Z udziałem około tysiąca osób z kraju i zagranicy Czechy państwowymi uroczystościami pogrzebowymi w katedrze św. Wita pożegnały w piątek byłego prezydenta Vaclava Havla. Czeski prymas abp Dominik Duka dziękował zmarłemu za przyniesioną krajowi wolność.
Później, w czasie prywatnej ceremonii w sali obrzędowej domu pogrzebowego przy krematorium na Strasznicach, ze zmarłym pożegnali się bliscy i przyjaciele.
Uroczystą mszę, rozpoczętą biciem dzwonów i minutą ciszy, uświetniło Requiem Antonina Dworzaka. Okryta czeską flagą państwową trumna ze zmarłym stała przed ołtarzem; obok ustawiono portret Vaclava Havla przepasany kirem.
W pierwszych ławach gotyckiej katedry zasiedli: wdowa po zmarłym przywódcy Dagmar, jej córka z pierwszego małżeństwa Nina, a obok nich czeski prezydent Vaclav Klaus z małżonką Livią. Dalej miejsca zajęli reprezentanci władz, zagraniczne delegacje, a na końcu - przyjaciele i bliscy z czasów opozycji i obecnych.
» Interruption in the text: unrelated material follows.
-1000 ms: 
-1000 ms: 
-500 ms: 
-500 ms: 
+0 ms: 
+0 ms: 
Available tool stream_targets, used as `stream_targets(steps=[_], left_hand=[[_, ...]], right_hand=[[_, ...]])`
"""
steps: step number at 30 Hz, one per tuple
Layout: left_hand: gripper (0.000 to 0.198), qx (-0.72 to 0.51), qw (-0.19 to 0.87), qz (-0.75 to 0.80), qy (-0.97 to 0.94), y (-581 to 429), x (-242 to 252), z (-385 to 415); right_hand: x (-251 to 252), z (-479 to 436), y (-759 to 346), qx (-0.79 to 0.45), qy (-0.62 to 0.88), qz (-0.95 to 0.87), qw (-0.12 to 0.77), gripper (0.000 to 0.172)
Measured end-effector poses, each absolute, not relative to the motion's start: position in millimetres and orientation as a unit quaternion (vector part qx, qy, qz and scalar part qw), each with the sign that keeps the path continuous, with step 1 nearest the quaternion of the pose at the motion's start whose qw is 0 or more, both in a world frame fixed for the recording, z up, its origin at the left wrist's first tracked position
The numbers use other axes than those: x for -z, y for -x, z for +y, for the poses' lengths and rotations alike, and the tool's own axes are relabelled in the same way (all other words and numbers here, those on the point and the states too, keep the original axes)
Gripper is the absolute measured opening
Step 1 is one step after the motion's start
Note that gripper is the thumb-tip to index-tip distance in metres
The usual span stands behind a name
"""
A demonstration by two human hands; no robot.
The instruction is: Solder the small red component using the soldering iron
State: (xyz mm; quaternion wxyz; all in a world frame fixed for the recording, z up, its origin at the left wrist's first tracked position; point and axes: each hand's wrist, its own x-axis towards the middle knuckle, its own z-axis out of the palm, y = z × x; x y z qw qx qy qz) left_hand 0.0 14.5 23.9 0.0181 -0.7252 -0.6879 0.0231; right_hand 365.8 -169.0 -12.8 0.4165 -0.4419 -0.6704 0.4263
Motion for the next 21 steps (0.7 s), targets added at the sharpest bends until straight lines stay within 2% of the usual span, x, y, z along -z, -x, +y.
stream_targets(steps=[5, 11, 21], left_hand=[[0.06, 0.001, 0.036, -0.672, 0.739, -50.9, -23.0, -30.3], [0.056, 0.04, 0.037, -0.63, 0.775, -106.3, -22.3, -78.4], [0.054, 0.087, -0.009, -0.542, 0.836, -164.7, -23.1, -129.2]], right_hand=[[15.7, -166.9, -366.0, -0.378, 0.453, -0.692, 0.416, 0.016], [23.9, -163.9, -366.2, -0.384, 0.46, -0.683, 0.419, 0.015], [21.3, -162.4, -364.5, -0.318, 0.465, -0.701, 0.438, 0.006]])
Na początku uroczystej mszy legat papieski i dawny nuncjusz apostolski w Pradze kardynał Giovanni Coppa odczytał specjalny list Benedykta XVI. Papież podkreślił odwagę, z jaką Havel bronił praw człowieka. "Oddaję hołd jego wizjonerskiemu przywództwu, dzięki któremu powstała nowa konstrukcja polityczna i demokratyczna państwa, po upadku poprzedniego reżimu. Składam podziękowania Bogu za wolność, którą obecnie cieszą się ludzie w Republice Czeskiej" - napisał.
Również prymas Duka w swym kazaniu podziękował zmarłemu za wolność przeniesioną Czechom. "Jestem wdzięczny za chwile w więzieniu wtedy i za wolność tu i teraz" - powiedział. Przypomniał, jak wraz z Havlem w komunistycznym więzieniu grał w szachy, oraz jego późniejsze powitanie na Praskim Zamku i w katedrze św. Wita już jako prezydenta.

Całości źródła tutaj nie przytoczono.